The Department of Business and Professional Regulation (“DBPR”) has previously taken the position that emails directed to/from an individual board members computer are generally not official records subject to disclosure under Sections 718.111(12), 719.104(2), and 720.303(4), F.S. Humphrey v. Carriage Park CAI, Case No. 2008-04-230, Final Order. There were/are exceptions to this general rule, such as instances where the property manager is copied on or is a recipient of the email in question. DBPR Legal Staff Opinion, Janis Sue Richardson, Chief Assistant General Counsel March 6, 2002.
However, pursuant to a recently released Declaratory Statement issued by the DBPR, “…emails that otherwise constitute ‘official records’ are not excluded from the statutory definition of ‘official records’ merely because they are created or transmitted with board members’ personal devices.” In re: Petition for Declaratory Statement, James Hanseman, Docket No. 2021-012740, DS 2021- 014 (Jan 12, 2022) (where the issue was reviewed in the context of emails between and amongst board members “where such records relate to the [a]ssociation’s operations…”). In reaching this conclusion, the DBPR points to the portion of 718.111(12) that includes within the scope of the official records “[a]ll written records of the association.”

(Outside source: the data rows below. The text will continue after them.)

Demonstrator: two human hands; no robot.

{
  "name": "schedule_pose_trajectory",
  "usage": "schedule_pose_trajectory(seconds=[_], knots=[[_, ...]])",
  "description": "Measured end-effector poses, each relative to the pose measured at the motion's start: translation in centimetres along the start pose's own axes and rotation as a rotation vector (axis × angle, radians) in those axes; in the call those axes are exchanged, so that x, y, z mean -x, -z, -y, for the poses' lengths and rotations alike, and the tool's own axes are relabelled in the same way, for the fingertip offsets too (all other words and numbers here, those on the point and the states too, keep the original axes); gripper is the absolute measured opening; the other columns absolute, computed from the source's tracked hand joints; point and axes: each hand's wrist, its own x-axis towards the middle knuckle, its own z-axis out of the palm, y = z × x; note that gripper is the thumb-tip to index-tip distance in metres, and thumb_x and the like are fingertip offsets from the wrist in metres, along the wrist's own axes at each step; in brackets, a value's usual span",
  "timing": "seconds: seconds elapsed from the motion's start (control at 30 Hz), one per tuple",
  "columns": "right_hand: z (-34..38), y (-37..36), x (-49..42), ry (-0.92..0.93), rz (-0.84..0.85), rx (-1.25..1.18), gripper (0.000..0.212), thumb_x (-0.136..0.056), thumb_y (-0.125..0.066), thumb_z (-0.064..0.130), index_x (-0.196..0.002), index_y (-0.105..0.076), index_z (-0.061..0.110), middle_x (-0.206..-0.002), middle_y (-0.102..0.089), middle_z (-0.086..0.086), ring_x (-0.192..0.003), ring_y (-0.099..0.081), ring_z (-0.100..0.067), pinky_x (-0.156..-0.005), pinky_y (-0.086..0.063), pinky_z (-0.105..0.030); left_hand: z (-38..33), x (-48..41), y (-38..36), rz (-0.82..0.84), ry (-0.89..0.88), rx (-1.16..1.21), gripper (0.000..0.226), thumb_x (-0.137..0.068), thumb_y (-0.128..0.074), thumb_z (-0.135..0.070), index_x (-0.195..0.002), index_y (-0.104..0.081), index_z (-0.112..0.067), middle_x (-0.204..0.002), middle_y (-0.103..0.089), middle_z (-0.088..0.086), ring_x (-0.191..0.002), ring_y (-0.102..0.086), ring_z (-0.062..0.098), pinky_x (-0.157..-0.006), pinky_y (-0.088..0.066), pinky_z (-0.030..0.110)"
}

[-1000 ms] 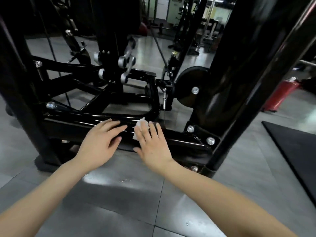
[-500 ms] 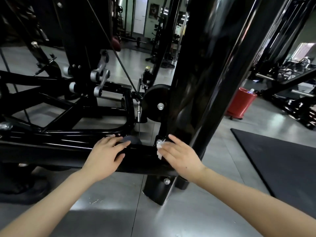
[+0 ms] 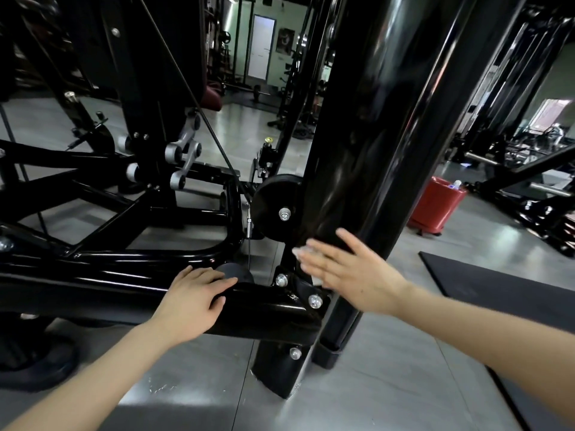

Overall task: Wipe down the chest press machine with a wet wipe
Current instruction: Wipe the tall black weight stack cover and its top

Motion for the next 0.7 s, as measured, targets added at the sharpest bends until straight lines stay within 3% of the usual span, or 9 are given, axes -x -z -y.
schedule_pose_trajectory(seconds=[0.1,0.2,0.3,0.37,0.43,0.5,0.6,0.63,0.7], knots=[[-5.7,2.3,-4.3,-0.279,-0.128,0.084,0.048,-0.096,-0.038,0.024,-0.142,-0.041,0.016,-0.155,-0.026,-0.005,-0.143,-0.017,-0.025,-0.114,0.013,-0.054,-0.3,-0.1,0.1,0.026,-0.008,0.012,0.037,-0.076,-0.071,-0.027,-0.113,-0.067,-0.027,-0.107,-0.069,-0.005,-0.099,-0.065,0.02,-0.095,-0.045,0.047],[-5.1,2.6,-6.3,-0.465,-0.11,0.136,0.05,-0.1,-0.031,0.03,-0.147,-0.031,0.013,-0.157,-0.02,-0.008,-0.145,-0.013,-0.031,-0.111,0.015,-0.059,-0.1,-0.1,0.5,-0.011,-0.061,0.004,0.036,-0.081,-0.053,-0.038,-0.113,-0.067,-0.029,-0.104,-0.068,-0.01,-0.094,-0.066,0.015,-0.088,-0.05,0.041],[1.7,0.7,-4.6,-0.18,0.083,0.048,0.055,-0.096,-0.031,0.032,-0.148,-0.027,0.014,-0.157,-0.013,-0.011,-0.143,0.001,-0.035,-0.106,0.025,-0.058,0.2,0.0,0.3,-0.039,-0.074,-0.04,0.039,-0.08,-0.043,-0.041,-0.109,-0.068,-0.031,-0.1,-0.068,-0.012,-0.089,-0.067,0.011,-0.084,-0.052,0.038],[3.7,0.1,-2.8,-0.007,0.201,0.007,0.06,-0.095,-0.037,0.033,-0.149,-0.02,0.015,-0.157,-0.004,-0.011,-0.142,0.009,-0.032,-0.107,0.027,-0.055,0.2,0.0,0.3,0.011,-0.078,-0.015,0.036,-0.084,-0.053,-0.035,-0.118,-0.063,-0.031,-0.11,-0.066,-0.01,-0.1,-0.065,0.014,-0.094,-0.046,0.041],[2.0,0.9,-2.2,-0.026,0.144,-0.008,0.058,-0.093,-0.044,0.033,-0.147,-0.03,0.018,-0.156,-0.012,-0.008,-0.144,-0.001,-0.026,-0.111,0.022,-0.053,-0.2,-0.3,0.8,0.117,-0.015,0.029,0.041,-0.092,-0.052,-0.033,-0.133,-0.05,-0.034,-0.13,-0.055,-0.011,-0.124,-0.05,0.015,-0.11,-0.028,0.041],[-1.9,2.4,-2.7,-0.153,0.007,0.013,0.05,-0.09,-0.047,0.028,-0.14,-0.045,0.02,-0.153,-0.029,-0.004,-0.143,-0.022,-0.023,-0.113,0.016,-0.052,-0.8,-0.7,1.4,0.113,-0.016,-0.016,0.043,-0.095,-0.046,-0.037,-0.138,-0.044,-0.035,-0.138,-0.047,-0.014,-0.133,-0.04,0.014,-0.115,-0.019,0.04],[-9.6,4.6,-4.0,-0.333,-0.179,0.121,0.046,-0.095,-0.044,0.024,-0.14,-0.044,0.017,-0.151,-0.034,-0.005,-0.14,-0.03,-0.026,-0.112,0.01,-0.056,-2.5,-2.2,3.7,-0.138,-0.048,0.118,0.031,-0.086,-0.057,-0.029,-0.116,-0.066,-0.027,-0.11,-0.067,-0.007,-0.103,-0.064,0.021,-0.094,-0.046,0.041],[-11.2,5.1,-4.2,-0.384,-0.207,0.144,0.045,-0.098,-0.04,0.026,-0.142,-0.041,0.017,-0.152,-0.033,-0.005,-0.141,-0.028,-0.027,-0.112,0.009,-0.057,-3.1,-2.9,4.9,-0.224,-0.04,0.184,0.028,-0.084,-0.06,-0.027,-0.11,-0.07,-0.024,-0.103,-0.069,-0.005,-0.095,-0.066,0.022,-0.085,-0.05,0.038],[-11.4,4.9,-3.9,-0.438,-0.226,0.14,0.046,-0.1,-0.036,0.029,-0.144,-0.038,0.017,-0.153,-0.03,-0.005,-0.142,-0.02,-0.032,-0.112,0.008,-0.058,-4.6,-4.5,7.6,-0.317,-0.007,0.321,0.029,-0.086,-0.058,-0.031,-0.11,-0.07,-0.02,-0.101,-0.069,-0.002,-0.096,-0.062,0.021,-0.082,-0.048,0.033]])
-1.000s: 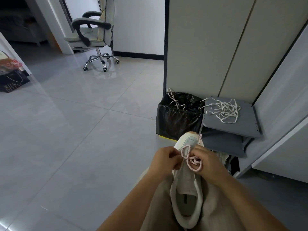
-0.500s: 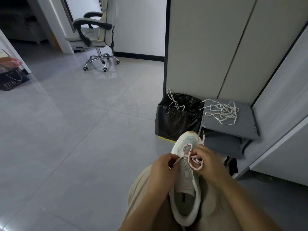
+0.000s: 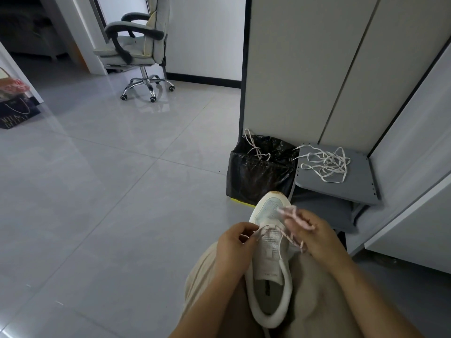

While the above statement from the DBPR is problematic in and of itself from a privacy and a practical standpoint, it also raises questions regarding other communication methods – such as text messaging – and whether those communications would also be considered official records if they relate to “association operations.”
In light of the above, community association boards should consult with legal counsel to discuss the best way to balance the need to protect individual privacy with the need to comply with the DBPR’s recent statement.